Meskipun elang surgawi paling atas tengah berjuang, jalannya pertempuran sudah jelas, dua Dewa Gu Istana Surgawi tidak mungkin gagal.

Salah satu dari mereka bahkan menggunakan immortal killer move untuk mengikuti di belakang elang surgawi paling atas.

Semakin cepat elang surgawi paling atas terbang, semakin cepat pula ia.

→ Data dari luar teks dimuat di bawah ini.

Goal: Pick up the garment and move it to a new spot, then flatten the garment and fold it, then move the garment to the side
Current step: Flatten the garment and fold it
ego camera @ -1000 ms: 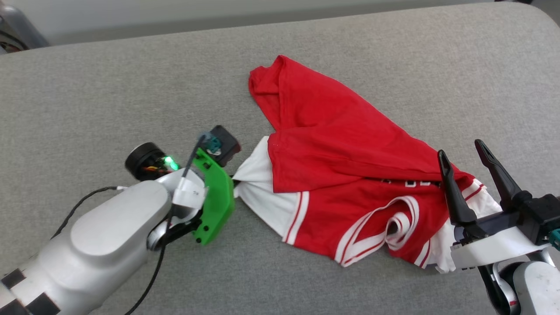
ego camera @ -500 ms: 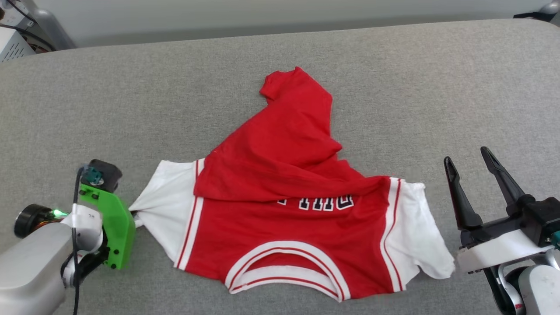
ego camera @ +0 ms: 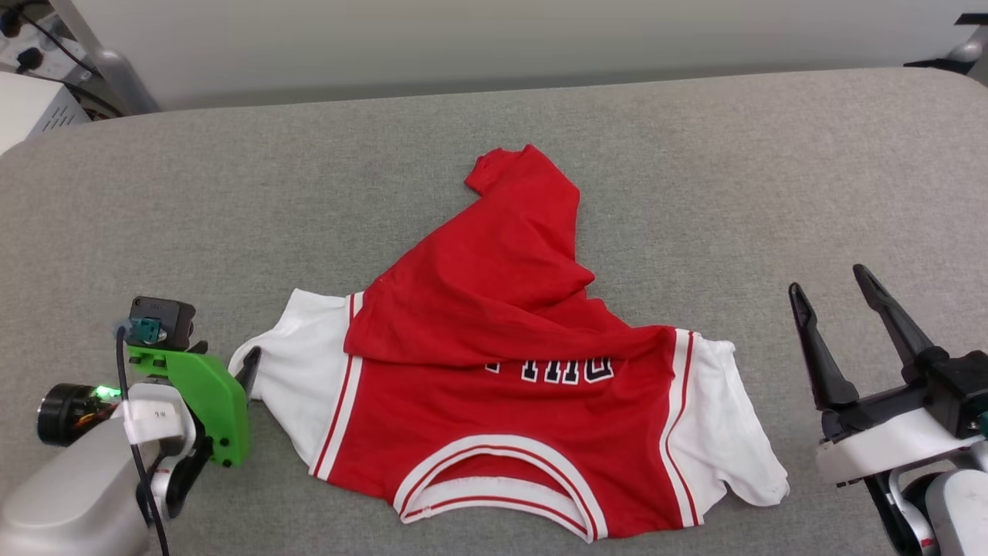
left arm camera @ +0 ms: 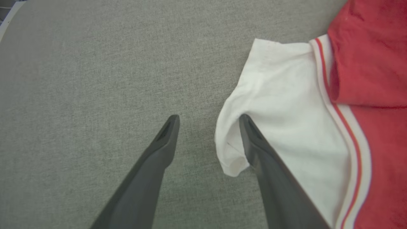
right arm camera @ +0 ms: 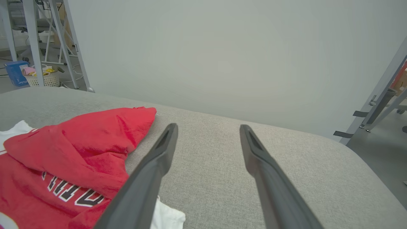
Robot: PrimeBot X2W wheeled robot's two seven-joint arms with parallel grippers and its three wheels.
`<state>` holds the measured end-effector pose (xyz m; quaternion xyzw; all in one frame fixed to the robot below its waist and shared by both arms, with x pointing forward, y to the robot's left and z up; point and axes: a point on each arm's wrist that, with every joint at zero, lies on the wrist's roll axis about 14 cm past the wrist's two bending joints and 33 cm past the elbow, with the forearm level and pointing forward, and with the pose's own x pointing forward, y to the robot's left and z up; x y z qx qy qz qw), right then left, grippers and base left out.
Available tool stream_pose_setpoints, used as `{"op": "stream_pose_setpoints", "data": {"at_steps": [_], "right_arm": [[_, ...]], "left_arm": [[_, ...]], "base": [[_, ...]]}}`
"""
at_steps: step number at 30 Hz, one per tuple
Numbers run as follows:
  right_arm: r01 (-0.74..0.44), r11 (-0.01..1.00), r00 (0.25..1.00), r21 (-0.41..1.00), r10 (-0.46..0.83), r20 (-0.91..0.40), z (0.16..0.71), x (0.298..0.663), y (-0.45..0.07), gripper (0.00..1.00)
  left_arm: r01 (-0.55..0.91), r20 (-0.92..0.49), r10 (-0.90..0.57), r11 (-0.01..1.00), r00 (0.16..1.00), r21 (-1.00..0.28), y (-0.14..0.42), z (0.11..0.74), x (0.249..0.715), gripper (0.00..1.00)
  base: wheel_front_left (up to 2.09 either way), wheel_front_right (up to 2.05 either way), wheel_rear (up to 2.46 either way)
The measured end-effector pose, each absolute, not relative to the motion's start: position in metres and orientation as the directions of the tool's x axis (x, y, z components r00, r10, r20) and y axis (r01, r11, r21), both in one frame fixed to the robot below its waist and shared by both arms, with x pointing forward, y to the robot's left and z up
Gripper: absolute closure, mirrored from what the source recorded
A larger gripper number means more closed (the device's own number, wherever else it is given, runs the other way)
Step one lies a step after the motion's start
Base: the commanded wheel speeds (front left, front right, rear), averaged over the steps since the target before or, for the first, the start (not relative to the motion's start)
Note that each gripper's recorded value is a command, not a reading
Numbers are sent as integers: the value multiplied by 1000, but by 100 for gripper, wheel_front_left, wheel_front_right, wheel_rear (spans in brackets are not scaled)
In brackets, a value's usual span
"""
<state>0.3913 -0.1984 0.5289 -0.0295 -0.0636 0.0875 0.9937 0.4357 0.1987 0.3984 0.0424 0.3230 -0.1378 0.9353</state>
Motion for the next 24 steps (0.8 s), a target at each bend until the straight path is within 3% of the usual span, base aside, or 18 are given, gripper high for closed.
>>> {"op": "stream_pose_setpoints", "data": {"at_steps": [2, 6, 14, 16, 19, 24], "right_arm": [[-183, 978, 969, -96, 196, 150, 541, 391, -198, 0], [-218, 964, 956, -152, 243, 166, 551, 390, -194, 0], [-277, 930, 933, -241, 321, 165, 564, 401, -193, 0], [-306, 921, 934, -242, 339, 112, 554, 402, -193, 0], [-363, 918, 932, -157, 354, -83, 521, 398, -191, 0], [-425, 903, 850, -63, 374, -372, 484, 382, -194, 0]], "left_arm": [[241, -504, -225, 970, 834, -35, 192, 418, 442, 0], [179, -349, -185, 983, 919, -49, 189, 441, 437, 0], [56, -178, -59, 998, 982, -21, 198, 477, 423, 0], [26, -123, -29, 999, 992, -20, 199, 490, 419, 0], [-10, -84, 8, 1000, 996, -20, 202, 495, 405, 0], [-57, -27, 57, 998, 998, -14, 206, 503, 387, 0]], "base": [[0, 0, 0], [0, 0, 0], [0, 0, 0], [0, 0, 0], [0, 0, 0], [0, 0, 0]]}}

Ia bisa terbang ke mana pun elang surgawi paling atas berada tanpa banyak usaha.

Bagaimana mungkin kebijaksanaan seekor elang surgawi tingkat tinggi dapat menandingi manusia?

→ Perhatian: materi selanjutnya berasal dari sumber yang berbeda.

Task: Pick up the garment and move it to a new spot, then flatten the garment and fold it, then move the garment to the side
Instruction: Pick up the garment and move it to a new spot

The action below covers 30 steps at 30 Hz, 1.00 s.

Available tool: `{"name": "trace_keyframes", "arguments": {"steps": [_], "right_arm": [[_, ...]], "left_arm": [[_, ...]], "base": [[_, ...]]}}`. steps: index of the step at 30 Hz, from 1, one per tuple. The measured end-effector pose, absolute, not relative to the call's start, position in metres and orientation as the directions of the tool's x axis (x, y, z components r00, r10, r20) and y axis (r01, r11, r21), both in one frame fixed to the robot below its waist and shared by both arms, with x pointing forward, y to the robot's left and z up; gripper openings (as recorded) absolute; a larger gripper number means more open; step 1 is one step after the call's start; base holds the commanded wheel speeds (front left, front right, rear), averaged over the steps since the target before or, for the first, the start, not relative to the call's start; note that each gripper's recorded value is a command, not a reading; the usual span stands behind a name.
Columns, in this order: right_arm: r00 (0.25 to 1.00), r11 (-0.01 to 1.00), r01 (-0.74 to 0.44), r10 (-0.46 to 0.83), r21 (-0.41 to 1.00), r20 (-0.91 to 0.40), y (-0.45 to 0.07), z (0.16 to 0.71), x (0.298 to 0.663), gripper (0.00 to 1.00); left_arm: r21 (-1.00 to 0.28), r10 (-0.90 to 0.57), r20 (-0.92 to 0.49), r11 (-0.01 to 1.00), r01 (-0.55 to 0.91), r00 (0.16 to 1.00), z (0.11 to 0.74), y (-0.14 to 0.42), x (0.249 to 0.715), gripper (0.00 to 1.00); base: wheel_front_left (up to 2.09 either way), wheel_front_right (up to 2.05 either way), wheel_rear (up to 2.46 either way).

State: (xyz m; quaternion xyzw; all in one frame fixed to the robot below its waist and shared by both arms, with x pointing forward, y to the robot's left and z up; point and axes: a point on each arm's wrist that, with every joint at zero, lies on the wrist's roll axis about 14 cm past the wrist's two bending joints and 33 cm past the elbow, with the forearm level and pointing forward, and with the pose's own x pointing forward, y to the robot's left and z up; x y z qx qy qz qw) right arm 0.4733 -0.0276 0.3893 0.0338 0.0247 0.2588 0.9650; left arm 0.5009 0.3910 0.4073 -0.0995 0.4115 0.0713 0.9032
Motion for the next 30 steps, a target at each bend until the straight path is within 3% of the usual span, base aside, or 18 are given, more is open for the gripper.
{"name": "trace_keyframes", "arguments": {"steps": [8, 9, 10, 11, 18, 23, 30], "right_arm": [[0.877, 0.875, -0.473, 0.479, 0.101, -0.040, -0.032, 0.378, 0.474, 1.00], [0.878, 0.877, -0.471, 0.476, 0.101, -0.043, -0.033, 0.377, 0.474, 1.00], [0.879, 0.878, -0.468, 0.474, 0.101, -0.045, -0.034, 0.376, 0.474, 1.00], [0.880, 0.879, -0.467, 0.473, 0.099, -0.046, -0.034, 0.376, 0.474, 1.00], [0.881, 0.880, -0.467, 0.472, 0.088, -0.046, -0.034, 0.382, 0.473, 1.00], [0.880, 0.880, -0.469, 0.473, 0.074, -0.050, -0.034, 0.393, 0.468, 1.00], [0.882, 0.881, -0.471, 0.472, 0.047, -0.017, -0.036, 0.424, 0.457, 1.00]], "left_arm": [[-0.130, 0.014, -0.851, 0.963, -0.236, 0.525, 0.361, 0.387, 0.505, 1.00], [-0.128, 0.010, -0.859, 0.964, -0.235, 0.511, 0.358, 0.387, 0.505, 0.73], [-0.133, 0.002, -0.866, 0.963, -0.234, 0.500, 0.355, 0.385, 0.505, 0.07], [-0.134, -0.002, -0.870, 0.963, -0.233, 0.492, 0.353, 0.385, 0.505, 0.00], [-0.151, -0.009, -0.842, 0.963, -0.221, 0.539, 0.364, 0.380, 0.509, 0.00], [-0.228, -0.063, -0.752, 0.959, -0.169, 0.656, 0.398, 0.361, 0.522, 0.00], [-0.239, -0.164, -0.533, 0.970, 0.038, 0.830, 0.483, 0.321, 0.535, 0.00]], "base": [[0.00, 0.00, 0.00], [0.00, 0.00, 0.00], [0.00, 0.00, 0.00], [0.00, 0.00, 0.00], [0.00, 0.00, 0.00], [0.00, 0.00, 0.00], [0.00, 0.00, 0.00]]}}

Bahkan Immortal Gu manusia tidak dapat melawan killer move abadi dengan mudah dalam pertempuran.

Kedua Dewa Gu Istana Surgawi takut terhadap upaya terakhir elang surgawi paling atas dalam menyerang, dan karena mereka ingin menangkapnya hidup-hidup, mereka terus memberikan luka-luka kecil untuk melemahkan kekuatan tempurnya.

Elang surgawi yang paling atas dapat merasakan masa depannya yang suram, tetapi ia tidak menyerah, ia mengepakkan sayap dan terbang ke langit.

Melewati langit hitam, tibalah ia ke langit putih.

Dinding qi angin surgawi bukanlah halangannya.

Namun bagi Dewa Immortal Istana Surgawi, ceritanya berbeda.

Kedua Dewa Gu Istana Surgawi tidak dapat melewati dinding qi dengan mudah. ​​Namun, mereka sudah siap, bagaimana mungkin Peri Zi Wei tidak meminjamkan mereka Rumah Immortal Gu terlebih dahulu?

“Kau akan tetap di sini dan mencegahnya mengambil jalan memutar, aku akan mengejarnya.” Kedua Dewa Gu bekerja sama dengan sempurna, elang surgawi paling atas tidak punya tempat untuk melarikan diri.

“Meskipun beberapa kecelakaan terjadi, semuanya sesuai harapanku. Baik itu manusia, elang, maupun warisan sejati Red Lotus, tidak ada yang bisa lepas dari kendaliku.” Di dalam Istana Surgawi, mata Peri Zi Wei menyipit saat ia sepenuhnya menampilkan kekuatan seorang Immortal Gu jalur kebijaksanaan.